INSTRUCTIONS TO FOLLOW. Each line below that holds the word "plastic" counts once; state the total number of such lines and nothing else.

=======

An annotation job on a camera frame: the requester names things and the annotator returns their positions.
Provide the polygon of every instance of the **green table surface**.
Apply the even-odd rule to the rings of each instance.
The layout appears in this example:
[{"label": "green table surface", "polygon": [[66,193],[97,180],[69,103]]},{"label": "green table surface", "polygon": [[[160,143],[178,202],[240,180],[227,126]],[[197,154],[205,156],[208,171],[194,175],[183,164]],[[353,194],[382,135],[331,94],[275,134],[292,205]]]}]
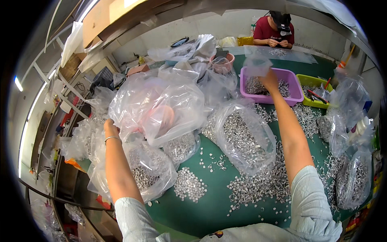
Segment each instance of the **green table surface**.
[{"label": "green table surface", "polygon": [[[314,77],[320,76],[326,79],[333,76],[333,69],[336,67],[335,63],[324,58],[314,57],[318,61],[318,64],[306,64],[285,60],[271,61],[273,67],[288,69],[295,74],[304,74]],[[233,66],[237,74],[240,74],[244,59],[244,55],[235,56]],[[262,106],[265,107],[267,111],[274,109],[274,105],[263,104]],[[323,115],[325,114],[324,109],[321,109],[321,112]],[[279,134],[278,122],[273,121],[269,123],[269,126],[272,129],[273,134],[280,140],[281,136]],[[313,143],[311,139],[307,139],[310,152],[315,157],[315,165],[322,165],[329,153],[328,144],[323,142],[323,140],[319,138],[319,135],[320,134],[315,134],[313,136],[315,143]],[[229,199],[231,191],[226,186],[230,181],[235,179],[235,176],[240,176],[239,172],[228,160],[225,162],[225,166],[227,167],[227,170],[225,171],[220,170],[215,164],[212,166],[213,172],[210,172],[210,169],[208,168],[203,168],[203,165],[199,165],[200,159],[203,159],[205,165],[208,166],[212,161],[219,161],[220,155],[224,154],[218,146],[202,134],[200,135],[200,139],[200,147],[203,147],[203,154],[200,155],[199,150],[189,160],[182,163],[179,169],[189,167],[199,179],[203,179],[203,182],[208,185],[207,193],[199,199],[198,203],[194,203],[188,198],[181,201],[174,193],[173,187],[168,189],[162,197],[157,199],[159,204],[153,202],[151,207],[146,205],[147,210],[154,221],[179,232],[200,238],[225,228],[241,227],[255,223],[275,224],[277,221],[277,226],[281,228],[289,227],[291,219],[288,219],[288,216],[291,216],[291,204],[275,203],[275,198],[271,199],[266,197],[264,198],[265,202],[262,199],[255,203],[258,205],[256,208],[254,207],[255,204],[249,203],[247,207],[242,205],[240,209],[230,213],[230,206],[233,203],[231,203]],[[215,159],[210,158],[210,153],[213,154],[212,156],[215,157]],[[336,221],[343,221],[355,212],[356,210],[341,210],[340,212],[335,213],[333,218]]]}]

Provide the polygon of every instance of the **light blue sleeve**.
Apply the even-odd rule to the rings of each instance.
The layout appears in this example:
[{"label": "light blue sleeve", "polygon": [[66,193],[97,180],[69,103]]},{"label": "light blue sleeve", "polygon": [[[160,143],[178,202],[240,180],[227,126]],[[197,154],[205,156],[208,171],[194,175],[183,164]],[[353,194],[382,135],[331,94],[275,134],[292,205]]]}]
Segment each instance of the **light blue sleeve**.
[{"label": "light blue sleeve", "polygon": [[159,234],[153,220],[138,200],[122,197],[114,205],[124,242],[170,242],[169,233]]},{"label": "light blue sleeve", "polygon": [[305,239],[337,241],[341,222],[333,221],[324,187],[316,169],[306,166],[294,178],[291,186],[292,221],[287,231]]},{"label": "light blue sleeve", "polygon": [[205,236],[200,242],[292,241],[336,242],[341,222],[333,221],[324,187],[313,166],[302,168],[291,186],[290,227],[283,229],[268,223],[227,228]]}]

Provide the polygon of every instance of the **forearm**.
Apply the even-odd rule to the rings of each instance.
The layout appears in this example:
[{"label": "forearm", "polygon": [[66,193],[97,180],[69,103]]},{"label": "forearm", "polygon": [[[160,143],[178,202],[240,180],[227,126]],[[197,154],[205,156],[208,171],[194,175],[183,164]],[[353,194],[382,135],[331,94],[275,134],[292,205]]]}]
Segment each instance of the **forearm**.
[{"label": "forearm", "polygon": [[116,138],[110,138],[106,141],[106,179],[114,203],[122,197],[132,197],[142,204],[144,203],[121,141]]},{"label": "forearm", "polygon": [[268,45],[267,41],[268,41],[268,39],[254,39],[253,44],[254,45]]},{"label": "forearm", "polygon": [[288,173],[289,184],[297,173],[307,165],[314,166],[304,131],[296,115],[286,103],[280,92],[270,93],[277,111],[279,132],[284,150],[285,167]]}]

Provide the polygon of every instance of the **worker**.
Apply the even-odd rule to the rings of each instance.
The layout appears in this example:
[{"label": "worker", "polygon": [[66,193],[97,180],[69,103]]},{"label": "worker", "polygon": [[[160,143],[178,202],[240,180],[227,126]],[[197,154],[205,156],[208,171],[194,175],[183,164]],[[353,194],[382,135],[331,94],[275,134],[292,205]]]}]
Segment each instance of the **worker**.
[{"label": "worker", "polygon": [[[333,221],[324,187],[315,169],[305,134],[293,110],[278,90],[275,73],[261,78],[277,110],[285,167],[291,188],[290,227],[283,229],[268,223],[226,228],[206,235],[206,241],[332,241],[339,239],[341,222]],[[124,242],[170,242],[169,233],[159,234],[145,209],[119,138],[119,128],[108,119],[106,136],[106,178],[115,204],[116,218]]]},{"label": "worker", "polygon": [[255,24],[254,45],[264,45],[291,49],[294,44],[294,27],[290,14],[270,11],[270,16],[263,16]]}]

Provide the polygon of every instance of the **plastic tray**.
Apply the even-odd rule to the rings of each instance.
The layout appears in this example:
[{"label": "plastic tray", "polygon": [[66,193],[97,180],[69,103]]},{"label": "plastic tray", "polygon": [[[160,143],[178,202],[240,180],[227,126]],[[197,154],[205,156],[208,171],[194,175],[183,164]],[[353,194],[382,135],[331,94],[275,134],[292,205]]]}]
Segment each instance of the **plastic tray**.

=======

SOLUTION TO THE EXERCISE. 3